You can tell a lot about a person from the way they speak alone. For example, you can most likely tell if someone is male o female, or if they are young or old, but Speech2Face goes beyond that. It can determine fairly accurately the shape of someone’s nose, cheekbones or jaw from their voice alone, because the way the nose and other bones in our faces are structured determines the way we sound.
Ethnicity is also one of the things Speech2Face can pinpoint with accuracy from listening to someone’s voice for just a few milliseconds, as people who come from the same groups tend to have similar attributes. The AI takes a variety of factors into account, and it sometimes produces impressive results, but it’s still a work in progress.

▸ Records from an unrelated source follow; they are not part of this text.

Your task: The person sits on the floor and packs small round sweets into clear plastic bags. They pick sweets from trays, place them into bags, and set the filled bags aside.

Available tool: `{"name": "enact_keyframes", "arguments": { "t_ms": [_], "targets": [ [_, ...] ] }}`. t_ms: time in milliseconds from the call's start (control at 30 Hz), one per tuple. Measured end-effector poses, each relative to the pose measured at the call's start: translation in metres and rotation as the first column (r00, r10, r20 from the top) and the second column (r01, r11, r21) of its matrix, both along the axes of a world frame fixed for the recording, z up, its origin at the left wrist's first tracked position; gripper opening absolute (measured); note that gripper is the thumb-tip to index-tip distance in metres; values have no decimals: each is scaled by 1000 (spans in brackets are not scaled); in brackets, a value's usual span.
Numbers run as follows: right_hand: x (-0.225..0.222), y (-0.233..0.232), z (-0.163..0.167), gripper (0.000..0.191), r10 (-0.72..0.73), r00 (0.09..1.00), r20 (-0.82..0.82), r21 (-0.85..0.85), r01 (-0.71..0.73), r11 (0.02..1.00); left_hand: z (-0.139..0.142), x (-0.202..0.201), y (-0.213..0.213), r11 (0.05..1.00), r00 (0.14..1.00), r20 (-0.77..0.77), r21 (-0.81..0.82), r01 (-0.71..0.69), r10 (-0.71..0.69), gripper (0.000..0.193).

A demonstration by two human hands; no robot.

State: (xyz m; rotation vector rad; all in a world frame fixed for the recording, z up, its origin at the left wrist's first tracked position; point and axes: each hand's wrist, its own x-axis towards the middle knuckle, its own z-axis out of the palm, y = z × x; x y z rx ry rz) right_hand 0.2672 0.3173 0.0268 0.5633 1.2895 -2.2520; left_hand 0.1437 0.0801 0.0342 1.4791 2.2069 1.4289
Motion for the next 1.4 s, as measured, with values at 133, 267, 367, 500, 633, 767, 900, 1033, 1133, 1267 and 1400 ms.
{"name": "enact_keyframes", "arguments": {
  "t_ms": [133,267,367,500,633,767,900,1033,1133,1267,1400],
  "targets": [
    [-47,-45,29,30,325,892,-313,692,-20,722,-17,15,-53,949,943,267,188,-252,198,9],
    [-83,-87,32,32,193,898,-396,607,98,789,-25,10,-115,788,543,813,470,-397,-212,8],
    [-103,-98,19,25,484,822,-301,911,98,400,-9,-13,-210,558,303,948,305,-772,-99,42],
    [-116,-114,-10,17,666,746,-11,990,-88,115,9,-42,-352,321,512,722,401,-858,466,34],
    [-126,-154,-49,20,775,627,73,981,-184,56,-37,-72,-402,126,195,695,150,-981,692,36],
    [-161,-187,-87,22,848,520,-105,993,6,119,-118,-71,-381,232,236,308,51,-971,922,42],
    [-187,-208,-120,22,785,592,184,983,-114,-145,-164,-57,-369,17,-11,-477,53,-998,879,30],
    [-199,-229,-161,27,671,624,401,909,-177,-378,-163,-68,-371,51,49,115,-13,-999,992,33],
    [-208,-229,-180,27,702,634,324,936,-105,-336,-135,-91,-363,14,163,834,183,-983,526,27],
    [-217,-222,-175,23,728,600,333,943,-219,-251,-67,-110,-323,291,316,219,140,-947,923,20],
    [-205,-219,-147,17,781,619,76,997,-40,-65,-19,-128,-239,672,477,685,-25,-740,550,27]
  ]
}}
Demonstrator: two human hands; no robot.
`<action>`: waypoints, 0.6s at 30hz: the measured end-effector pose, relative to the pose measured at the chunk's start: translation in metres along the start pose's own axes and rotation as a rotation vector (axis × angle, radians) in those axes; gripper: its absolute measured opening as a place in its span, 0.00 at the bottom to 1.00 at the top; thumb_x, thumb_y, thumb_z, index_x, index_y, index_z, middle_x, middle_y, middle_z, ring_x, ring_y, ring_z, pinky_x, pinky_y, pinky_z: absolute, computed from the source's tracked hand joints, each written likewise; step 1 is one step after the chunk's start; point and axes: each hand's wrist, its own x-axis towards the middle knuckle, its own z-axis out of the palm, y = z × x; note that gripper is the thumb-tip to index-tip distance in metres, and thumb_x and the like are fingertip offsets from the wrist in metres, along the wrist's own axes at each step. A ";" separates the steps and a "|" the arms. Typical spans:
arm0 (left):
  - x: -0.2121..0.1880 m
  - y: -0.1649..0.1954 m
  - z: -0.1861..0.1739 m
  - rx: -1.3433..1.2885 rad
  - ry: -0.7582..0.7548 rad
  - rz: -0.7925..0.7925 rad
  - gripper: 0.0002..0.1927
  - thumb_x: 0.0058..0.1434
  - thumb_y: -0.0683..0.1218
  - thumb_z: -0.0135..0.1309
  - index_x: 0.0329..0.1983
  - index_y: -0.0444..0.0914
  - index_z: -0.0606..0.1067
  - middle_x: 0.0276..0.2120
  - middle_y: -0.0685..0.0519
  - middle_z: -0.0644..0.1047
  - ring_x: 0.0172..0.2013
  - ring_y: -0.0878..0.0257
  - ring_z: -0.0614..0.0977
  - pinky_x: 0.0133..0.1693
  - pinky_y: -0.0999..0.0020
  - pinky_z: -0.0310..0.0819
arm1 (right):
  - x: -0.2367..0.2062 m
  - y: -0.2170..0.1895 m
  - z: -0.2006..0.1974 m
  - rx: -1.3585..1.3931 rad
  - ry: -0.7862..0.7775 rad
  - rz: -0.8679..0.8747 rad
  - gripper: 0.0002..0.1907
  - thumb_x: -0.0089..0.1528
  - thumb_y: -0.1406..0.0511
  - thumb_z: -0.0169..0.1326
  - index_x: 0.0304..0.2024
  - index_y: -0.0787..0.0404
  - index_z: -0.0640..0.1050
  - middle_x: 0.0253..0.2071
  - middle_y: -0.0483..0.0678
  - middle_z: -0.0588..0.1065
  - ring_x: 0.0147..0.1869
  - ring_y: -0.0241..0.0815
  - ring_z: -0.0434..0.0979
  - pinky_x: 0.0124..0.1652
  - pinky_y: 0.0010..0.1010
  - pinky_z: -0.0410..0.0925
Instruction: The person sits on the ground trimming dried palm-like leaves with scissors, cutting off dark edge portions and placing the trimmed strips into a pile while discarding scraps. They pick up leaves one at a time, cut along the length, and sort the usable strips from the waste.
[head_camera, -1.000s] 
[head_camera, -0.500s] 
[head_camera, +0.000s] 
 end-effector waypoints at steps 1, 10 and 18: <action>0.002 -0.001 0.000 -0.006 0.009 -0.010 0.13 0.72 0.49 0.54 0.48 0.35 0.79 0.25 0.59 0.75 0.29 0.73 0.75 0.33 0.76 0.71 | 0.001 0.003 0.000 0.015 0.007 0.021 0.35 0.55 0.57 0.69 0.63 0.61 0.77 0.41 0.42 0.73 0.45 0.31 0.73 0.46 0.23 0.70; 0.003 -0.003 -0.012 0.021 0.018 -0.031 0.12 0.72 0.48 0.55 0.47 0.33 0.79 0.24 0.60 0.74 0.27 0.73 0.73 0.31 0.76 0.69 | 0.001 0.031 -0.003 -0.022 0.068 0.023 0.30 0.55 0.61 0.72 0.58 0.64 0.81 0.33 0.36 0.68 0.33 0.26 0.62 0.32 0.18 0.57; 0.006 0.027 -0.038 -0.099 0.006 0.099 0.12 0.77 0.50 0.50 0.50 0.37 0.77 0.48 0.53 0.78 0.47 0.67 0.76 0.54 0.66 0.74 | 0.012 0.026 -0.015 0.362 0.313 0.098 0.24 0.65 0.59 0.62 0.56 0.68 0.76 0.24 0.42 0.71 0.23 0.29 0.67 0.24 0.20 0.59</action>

In some cases, the AI had difficulty determining what the speaker might look like. Factors such as accent, spoken language, and voice pitch caused speech-to-face gross mismatches in which gender, age, or ethnicity were completely incorrect. For example, men with a particularly high-pitched voice were often identified as female, while females with a deep voice were identified as male. Asian people speaking fluent English also looked less Asian than when speaking their native language.
“In a way, the system is a bit like your racist uncle. He feels like he can always tell a person’s race or ethnicity based on the way they speak, but he’s often wrong,” photographer Thomas Smith said about Speech2Face.
Still, despite its limitations, Speech2Face offers a look into the future of artificial intelligence technology that both impresses and terrifies most people. Imagine a future where only a few milliseconds of voice time are enough for a neural network to put together an accurate portrait. Sure, it could help identify criminals, but what’s to stop bad actors from using the same technology for nefarious purposes?